[[ MATERIAL FOR THIS TASK open ]]

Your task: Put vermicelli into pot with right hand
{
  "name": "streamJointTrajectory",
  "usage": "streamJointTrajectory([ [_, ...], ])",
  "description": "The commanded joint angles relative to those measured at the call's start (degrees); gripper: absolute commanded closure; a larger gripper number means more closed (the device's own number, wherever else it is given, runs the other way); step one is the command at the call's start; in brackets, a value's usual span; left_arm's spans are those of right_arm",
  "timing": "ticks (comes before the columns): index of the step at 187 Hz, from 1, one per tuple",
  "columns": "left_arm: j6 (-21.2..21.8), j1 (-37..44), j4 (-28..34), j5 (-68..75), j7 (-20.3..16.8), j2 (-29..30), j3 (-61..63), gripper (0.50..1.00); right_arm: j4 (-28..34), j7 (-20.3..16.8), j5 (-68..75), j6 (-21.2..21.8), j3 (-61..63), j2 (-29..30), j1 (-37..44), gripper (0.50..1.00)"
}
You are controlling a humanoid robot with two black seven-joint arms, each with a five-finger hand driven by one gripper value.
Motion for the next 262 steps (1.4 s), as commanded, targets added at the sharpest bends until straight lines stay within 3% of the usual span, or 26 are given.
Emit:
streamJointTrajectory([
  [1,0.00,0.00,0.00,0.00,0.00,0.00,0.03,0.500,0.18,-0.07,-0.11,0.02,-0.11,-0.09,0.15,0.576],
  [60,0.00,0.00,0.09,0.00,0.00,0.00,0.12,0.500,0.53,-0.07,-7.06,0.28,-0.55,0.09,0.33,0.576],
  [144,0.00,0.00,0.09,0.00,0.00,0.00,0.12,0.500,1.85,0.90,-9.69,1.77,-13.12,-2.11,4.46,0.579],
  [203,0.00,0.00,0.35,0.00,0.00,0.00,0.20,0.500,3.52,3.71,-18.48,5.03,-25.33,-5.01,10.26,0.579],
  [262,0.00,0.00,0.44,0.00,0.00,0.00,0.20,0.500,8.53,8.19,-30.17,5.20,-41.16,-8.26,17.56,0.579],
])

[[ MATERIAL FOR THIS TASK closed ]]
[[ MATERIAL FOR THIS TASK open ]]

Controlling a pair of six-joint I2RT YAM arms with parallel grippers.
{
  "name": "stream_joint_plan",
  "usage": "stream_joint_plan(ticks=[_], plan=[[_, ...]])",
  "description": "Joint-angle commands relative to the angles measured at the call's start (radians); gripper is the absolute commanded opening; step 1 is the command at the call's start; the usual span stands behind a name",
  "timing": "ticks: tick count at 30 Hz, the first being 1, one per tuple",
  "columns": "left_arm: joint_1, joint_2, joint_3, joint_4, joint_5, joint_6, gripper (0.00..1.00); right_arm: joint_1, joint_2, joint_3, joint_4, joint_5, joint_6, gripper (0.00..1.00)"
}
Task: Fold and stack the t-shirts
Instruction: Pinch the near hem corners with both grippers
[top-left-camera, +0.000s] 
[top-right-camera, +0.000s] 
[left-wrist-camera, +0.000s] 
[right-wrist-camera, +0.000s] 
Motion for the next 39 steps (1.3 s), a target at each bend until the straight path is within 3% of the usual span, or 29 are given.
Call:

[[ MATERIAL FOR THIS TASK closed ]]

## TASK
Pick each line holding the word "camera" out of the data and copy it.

## EXERCISE ANSWER
[top-left-camera, +0.000s] 
[top-right-camera, +0.000s] 
[left-wrist-camera, +0.000s] 
[right-wrist-camera, +0.000s] 

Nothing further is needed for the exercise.